Let $(X_i)_{1\le i\le n}$ be i.i.d. random variables taking values in a compact set $\mathcal X\subseteq \mathbb R^d$, and let $\mathcal P_n = \mathcal P_n(\cdot\mid X_1,\ldots,X_n)$ and $\mathcal P$ be real-valued objective functions defined on a compact set $\Theta\subseteq \mathbb R^p$, such that the following holds :
$$\mathbb P\left(\sup_{\theta\in\Theta}|\mathcal P_n(\theta) – \mathcal P(\theta)|>\epsilon\right)=O(a_n) $$
Where $a_n$ is a deterministic sequence that goes to zero when $n\to\infty$.
Now let $\hat \theta_n \in \arg\min_{\theta\in\Theta} \mathcal P_n(\theta)$. My question is : can the following relation hold for some $\theta^*\in\arg\min_{\theta\in\Theta} \mathcal P(\theta)$ ? :
$$\mathbb P\left(\|\hat\theta_n – \theta^*\|_2 >\epsilon\right) = O(b_n) $$
Where $b_n$ is a deterministic sequence that goes to zero when $n\to\infty$, which can (ideally) be expressed as $g(a_n)$ with $g$ a positive function that vanishes at $0$.
For the application I have in mind, I am thinking of Empirical Risk Minimization, so the maps $\mathcal P_n$ and $\mathcal P$ have the following expressions :
$$\mathcal P_n(\theta) :=\frac 1 n\sum_{i=1}^{n} L(X_i,\theta),\quad \mathcal P(\theta) = \mathbb E[L(X_1,\theta)] $$
$L(x,\cdot)$ can be assumed to be Lipschitz and differentiable, but not convex. (I'd still be interested in a positive result with proof in the convex case though, or any other setting really.)
My thoughts : The difficulty lies in the fact that $\arg\min_{\theta\in\Theta} \mathcal P(\theta)$ is not reduced to a singleton. Indeed, if that were the case, it is shown in chapter 5 of Van der Vaart's Asymptotic Statistics (1996) that $\sqrt n(\hat\theta_n – \theta^*)$ would be asymptotically normally distributed (up to additional assumptions).

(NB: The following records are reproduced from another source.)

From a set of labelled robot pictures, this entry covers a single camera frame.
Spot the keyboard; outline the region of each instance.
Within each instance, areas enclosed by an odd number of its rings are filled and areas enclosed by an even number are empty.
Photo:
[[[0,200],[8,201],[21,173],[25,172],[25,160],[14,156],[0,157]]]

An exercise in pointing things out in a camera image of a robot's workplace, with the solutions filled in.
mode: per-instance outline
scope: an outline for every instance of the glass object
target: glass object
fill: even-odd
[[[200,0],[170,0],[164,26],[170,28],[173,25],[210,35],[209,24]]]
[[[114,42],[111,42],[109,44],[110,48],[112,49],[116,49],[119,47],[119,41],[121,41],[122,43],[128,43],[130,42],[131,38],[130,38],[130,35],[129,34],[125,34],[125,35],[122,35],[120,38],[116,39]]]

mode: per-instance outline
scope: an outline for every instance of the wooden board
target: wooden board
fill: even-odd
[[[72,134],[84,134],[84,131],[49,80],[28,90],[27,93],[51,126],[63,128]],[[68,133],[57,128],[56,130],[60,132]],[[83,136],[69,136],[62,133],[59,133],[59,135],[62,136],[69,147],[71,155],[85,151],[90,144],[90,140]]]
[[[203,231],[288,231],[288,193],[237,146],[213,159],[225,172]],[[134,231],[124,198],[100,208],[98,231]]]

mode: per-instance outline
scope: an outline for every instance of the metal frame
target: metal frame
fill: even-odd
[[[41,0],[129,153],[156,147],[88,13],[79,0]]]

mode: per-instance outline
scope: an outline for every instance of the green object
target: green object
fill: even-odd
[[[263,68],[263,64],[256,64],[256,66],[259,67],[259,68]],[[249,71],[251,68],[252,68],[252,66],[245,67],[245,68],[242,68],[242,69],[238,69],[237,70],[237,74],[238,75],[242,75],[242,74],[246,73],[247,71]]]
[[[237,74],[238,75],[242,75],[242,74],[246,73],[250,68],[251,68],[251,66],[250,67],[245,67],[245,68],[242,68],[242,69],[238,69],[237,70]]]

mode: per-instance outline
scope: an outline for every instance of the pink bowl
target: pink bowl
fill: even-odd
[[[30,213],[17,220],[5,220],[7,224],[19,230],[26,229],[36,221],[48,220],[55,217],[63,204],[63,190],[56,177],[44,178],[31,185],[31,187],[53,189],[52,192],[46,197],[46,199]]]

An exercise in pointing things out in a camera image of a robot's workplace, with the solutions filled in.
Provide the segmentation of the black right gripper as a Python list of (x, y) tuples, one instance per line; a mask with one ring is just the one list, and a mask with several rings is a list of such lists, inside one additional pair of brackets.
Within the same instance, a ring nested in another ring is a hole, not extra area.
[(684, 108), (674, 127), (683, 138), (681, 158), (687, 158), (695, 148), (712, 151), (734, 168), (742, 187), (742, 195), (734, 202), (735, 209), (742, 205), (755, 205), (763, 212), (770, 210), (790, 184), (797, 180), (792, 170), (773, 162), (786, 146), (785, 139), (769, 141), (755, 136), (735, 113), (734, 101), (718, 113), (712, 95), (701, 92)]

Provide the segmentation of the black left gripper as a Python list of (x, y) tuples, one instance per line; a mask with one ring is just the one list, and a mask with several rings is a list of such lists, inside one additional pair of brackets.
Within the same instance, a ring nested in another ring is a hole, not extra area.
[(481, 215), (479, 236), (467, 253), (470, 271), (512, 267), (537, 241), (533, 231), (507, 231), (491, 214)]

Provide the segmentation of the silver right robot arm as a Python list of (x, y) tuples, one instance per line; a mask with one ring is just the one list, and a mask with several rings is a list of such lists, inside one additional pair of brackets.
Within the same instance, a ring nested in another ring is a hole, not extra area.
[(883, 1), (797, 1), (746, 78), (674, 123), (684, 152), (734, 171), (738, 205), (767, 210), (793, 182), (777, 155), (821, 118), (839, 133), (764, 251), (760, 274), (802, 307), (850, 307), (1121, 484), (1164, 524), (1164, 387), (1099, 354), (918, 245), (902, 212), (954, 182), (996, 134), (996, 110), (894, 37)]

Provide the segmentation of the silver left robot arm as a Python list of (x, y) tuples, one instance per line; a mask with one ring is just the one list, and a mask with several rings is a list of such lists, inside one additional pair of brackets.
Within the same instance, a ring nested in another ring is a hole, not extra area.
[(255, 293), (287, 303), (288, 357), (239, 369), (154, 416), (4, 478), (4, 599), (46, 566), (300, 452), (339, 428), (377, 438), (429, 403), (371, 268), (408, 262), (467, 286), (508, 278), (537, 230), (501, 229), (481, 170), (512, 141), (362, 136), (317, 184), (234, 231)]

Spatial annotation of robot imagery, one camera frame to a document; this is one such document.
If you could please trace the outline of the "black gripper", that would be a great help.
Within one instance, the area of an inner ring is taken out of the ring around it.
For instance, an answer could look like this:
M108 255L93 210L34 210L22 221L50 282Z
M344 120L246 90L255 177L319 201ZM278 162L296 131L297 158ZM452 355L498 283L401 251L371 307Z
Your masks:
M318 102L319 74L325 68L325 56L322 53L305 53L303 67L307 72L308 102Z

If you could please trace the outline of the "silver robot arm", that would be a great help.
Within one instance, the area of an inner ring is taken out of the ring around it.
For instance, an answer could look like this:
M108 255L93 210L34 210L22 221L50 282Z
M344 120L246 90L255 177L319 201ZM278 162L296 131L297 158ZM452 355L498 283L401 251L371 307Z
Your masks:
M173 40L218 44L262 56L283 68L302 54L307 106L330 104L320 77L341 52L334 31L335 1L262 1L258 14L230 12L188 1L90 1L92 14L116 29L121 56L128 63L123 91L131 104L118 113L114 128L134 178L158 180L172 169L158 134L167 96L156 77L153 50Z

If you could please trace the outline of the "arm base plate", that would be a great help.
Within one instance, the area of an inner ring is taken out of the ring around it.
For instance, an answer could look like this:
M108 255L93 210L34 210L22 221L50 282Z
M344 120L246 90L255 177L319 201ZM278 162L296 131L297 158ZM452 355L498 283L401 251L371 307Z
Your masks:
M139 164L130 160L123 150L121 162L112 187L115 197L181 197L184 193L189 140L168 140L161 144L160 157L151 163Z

I would thus like to know if something similar could be said (again, up to additional assumptions) in the case where the argmin has multiple elements. Maybe in this case one should consider $\text{dist}(\hat\theta_n,\arg\min\mathcal P) $ and show that it is asymptotically normal too, but I don't really see how to adapt Van der Vaart's argument in that case.
Best Answer
Counterexample:
Let,
$$X_i \sim \mathcal{U}(0,1) \\ \mathcal P_n(\theta) :=\frac 1 n\sum_{i=1}^{n} -\mathbb{I}_{|X_i - \theta|<1}|X_i - \theta|\\ \mathcal P(\theta) = \mathbb E[ -\mathbb{I}_{|X_1 - \theta|<1}|X_1 - \theta|] $$
Then $\mathcal P(\theta)$ has two minima in $\theta = 0$ and $\theta = 1$, but $\mathcal P_n(\theta)$ will have mostly a single minima, and based on symmetry will be fifty-fifty equally often close to zero as to one. Therefore $\mathbb P\left(\|\hat\theta_n - \theta^*\|_2 >\epsilon\right)$ will be approximately $0.5$ and does not approach zero.